Elle est refusée par le ministère de la transition écologique qui estime que ses modalités de calcul retranscrivent de façon satisfaisante les caractéristiques thermiques d'un bâtiment depuis sa révision en 2021. Il s'agit d'une réelle déception pour la commission, qui considère que cet instrument reste perfectible pour rendre compte des performances du bâti ancien. L'une des explications avancées pour justifier les mauvaises performances du bâti ancien en comparaison des autres types de bâti serait que le diagnostiqueur associe le plus souvent des « valeurs par défaut », évidemment grevées des performances les plus mauvaises, aux matériaux utilisés dans le bâti antérieur à 1948, faute de pouvoir les identifier dans le corpus de matériaux préenregistrés dans la feuille de calcul.

Le référencement exhaustif des matériaux anciens dans cette feuille de calcul constitue un enjeu fondamental. Toutefois, celui-ci devrait être réalisé dans le cadre d'un DPE spécifique qui ne concernerait que les bâtiments à intérêt patrimonial préalablement identifiés dans le cadre d'un inventaire intégré dans les documents d'urbanisme, permettant ainsi de reconnaitre les qualités bio-climatiques intrinsèques de ce type de bâti.

Un certain nombre de partenaires comme le Centre de ressources pour la réhabilitation responsable du bâti ancien (CREBA), l'Agence de la transition écologique (ADEME) ou des associations de protection du patrimoine pourraient apporter leur expertise pour réaliser ce travail d'élaboration d'un DPE patrimonial, charge aux ministères de leur fixer un seuil admissible en termes de performance énergétique.

Les logements, notamment en centre-bourgs, resteraient ainsi occupés et entretenus.

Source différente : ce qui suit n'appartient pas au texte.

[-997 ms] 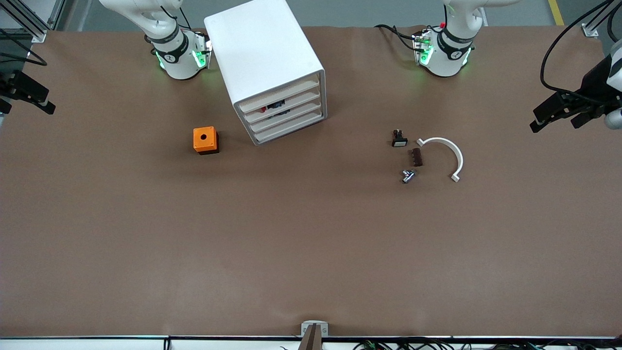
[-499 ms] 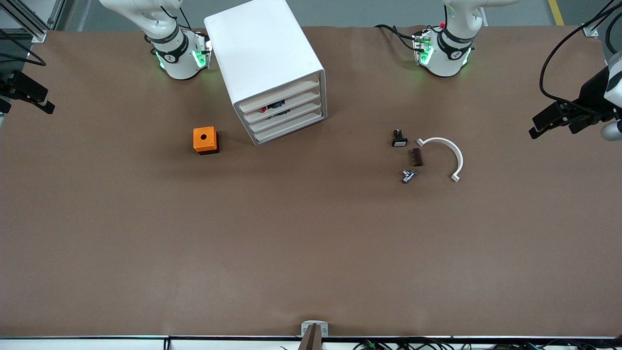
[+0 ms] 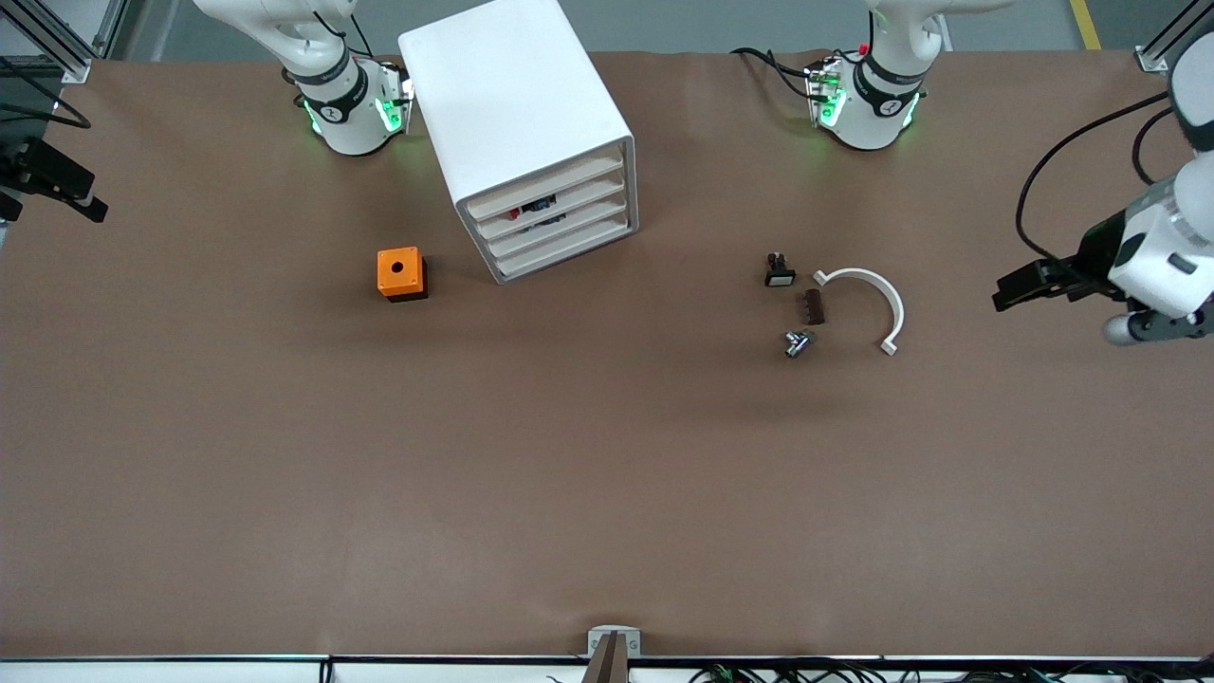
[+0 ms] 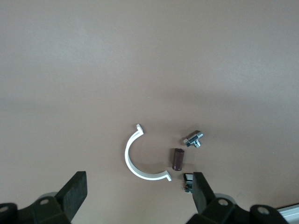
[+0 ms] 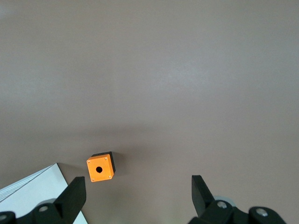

Ø le meilleur accompagnement des collectivités territoriales dans l'identification du bâti à préserver

Si les outils permettant d'identifier finement le patrimoine à préserver existent (protection au titre de « site patrimonial remarquable », possibilité d'identifier dans leur plan local d'urbanisme des éléments de patrimoine à protéger et conserver), les élus ont encore du mal à s'en emparer faute d'ingénierie suffisante.

La réponse de l'État à ces problèmes d'ingénierie reste encore modeste :

- sur le plan financier : d'une part, la revalorisation d'un million d'euros des crédits destinés aux études et travaux en espaces protégés, inscrits sur l'action 2 « Architecture et espaces protégés », reste très en deçà des besoins en termes de création de nouveaux sites patrimoniaux remarquables, d'actualisation des anciens plans de gestion et d'élaboration de périmètres délimités des abords. Ce montant correspond, d'après Sites et Cités remarquables, au coût de financement de deux études préalables à la mise en place d'un plan de sauvegarde et de mise en valeur. D'autre part, le ministère de la culture indique que les crédits du programme n'ont pas vocation à financer l'élaboration d'un PLU patrimonial ;

- sur le plan technique : compte tenu des tensions sur les effectifs, les services patrimoniaux de l'État (directions régionales des affaires culturelles et unités départementales du patrimoine et de l'architecture) manquent de temps pour accompagner les collectivités sur des questions qui concernent le patrimoine non protégé. Comme les services régionaux de l'inventaire, ils peuvent fournir des fiches d'inventaire sur lesquelles pourront s'appuyer les communes pour mieux identifier les éléments de patrimoine à préserver. Sur cette question de transition écologique du bâti ancien, les CAUE, le CREBA, les associations comme Maisons paysannes, les réseaux d'échanges à l'instar des Sites et cités remarquables ou des Villes et pays d'art et d'histoire, doivent être promus pour contribuer à sensibiliser les élus et à diffuser les bonnes pratiques de rénovation respectueuse du patrimoine bâti.


* 5 Rapport d'information n° 794 (2022-2023) de Mme Sabine Drexler sur le patrimoine et la transition écologique.